Dynamic MySQL tables , awful idea?

zig · 13-07-2017 08:00PM #1

I am building a data tracking application. This application will be sold to a wide variety of clients. All with their own needs and demands.

The idea of the application is that the business can have an account, create a project, create their own forms with their own fields, and create many rules around these fields. Within each form they may begin to track 1000s of items per day. They may have 20 or 30 forms within a project. They will be running various types of reports with this data too.

The way I have built it for now (as I am still teasing out the best ideas) is that when the user has finished building the form on the front end it then adds this data a field table in the back end that contains rows with all the different fields and their information like name, field type (e.g. text, textarea , etc).

But it also generates its own table exclusive to the form with its own custom columns. The purpose of this newly created table is to track the actual data the form will track.

Everywhere I have read has said this is an awful awful idea except for very rare cases. I wonder is this such a rare case?

But to be honest, I quite like the solution, it means data can be easily tracked to a single table for the specific form the customer has with its own unique columns and its own set of rules.

But more importantly if I was to build one giant table , or some sort of set of many-to-many related tables to collect all of the data from every single client with all their own rules (using lets say meta keys , ids etc) I cant even imagine how large and complicated that table would get after a few months, when taking 1000s by 20/day only for 1 client. Start adding more clients and it gets worse.

The reports would be a nightmare too.

My other options are:

Non Relational database: I am really not keen on this because a: the learning curve for me. I have used them and found them a little frustrating at times.

Rebuilding an instance of the app for every client: Really trying to avoid this for maintenance/control reasons.

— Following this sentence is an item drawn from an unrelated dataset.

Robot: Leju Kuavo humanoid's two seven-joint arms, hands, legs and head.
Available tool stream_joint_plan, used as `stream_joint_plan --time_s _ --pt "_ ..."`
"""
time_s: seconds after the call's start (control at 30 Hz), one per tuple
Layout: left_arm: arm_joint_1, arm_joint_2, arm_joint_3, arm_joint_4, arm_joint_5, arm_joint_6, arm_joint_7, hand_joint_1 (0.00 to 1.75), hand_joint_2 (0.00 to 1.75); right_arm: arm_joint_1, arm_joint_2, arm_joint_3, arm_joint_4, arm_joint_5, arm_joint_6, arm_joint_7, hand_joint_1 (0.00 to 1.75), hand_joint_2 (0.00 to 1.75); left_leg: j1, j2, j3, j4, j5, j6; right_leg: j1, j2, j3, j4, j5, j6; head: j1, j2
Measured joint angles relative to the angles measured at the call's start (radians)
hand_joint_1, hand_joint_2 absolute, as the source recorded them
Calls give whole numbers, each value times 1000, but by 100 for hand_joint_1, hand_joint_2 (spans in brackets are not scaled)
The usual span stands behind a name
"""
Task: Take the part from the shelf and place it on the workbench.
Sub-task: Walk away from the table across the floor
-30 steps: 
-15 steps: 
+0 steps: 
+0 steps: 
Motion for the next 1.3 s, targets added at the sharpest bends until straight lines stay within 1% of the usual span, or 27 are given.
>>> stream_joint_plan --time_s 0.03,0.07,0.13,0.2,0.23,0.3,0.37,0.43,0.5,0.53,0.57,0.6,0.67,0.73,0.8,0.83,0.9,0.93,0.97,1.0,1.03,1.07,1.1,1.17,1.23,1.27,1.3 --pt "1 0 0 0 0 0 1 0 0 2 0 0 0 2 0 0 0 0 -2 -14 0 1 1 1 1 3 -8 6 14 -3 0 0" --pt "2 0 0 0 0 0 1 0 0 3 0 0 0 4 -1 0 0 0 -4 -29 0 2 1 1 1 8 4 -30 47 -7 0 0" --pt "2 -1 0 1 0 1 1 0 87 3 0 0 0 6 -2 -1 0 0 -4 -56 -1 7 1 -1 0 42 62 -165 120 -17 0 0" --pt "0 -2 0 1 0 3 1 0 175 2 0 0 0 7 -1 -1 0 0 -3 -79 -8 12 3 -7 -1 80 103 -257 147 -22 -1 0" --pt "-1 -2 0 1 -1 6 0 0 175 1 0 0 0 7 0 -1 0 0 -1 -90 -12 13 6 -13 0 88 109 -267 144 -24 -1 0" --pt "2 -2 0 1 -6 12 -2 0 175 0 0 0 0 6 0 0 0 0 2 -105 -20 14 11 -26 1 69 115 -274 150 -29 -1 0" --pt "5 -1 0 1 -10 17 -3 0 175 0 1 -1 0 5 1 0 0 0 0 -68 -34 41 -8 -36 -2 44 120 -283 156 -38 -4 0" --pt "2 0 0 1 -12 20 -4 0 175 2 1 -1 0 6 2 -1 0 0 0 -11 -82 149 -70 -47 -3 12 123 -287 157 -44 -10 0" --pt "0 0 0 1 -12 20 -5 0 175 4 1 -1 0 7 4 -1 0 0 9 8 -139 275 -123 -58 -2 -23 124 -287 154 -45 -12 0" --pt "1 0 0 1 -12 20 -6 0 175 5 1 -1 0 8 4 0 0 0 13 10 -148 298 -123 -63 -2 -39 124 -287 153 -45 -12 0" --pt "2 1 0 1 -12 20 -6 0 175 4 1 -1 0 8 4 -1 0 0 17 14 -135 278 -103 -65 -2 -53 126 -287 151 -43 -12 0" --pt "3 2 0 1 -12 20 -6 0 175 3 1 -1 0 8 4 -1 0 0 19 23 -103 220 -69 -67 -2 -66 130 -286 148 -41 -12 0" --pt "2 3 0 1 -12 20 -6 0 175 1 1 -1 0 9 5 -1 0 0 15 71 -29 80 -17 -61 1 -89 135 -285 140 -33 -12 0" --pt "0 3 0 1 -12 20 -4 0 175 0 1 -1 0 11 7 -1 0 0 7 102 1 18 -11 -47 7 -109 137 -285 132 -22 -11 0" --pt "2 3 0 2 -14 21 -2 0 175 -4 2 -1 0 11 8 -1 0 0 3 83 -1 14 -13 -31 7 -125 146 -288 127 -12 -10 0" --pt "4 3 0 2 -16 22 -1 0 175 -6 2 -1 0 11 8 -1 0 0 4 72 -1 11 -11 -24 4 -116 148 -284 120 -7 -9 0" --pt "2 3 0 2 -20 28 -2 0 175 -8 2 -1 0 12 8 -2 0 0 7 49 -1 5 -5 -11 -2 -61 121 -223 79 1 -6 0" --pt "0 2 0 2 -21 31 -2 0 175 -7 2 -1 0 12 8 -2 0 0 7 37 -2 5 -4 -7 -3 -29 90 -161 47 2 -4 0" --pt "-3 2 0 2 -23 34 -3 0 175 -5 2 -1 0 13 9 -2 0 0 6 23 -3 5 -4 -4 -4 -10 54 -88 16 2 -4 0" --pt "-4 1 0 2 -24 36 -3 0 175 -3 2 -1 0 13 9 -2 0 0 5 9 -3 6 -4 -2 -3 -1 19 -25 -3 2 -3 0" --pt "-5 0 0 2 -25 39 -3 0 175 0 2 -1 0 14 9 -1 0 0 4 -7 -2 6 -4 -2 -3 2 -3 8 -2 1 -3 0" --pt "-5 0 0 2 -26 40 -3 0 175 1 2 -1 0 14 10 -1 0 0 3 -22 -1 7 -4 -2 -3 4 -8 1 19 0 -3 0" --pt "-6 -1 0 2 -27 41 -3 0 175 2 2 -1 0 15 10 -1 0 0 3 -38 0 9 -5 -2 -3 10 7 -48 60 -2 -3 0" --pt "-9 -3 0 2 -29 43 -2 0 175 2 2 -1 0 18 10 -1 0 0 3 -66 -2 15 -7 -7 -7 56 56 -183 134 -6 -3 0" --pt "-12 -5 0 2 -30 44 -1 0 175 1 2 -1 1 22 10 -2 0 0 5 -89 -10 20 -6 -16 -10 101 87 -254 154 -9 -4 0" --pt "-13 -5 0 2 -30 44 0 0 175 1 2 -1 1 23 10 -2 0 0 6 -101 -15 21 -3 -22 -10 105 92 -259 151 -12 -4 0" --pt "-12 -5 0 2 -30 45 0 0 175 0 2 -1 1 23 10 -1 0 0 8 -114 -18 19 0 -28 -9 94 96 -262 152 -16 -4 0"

Each client gets their own database: Well , I cant see how this solution is much better than the idea I am proposing anyway in terms of good practice. things would still need to be done dynamically.

Any advice would be great.

counterpointaud · 13-07-2017 08:45PM

If it's a relational database, it will probably be split across multiple tables anyway, no? MySQL can handle millions of rows, no problem. I am not a db expert but what you are suggesting does not sound like a good idea to me.

Also unsure how MySQL engine would handle having 1000s of tables (assuming you will have 1000s of user accounts)

zig · 13-07-2017 09:31PM

Hmmm, good point.

Maybe Im being too fearful of the whole millions of rows issue.

There won't be 1000s of tables. There would maybe be 25 tables/forms per client but it will be a long time (if ever) before there are 40 clients. If there are more that will be a good problem I guess.

That said even then you're probably right. It seems like a nice short term solution that get could very messy very quickly.

That said I do feel the same about having a table with keys (that would represent the fields) and a single value for each entry.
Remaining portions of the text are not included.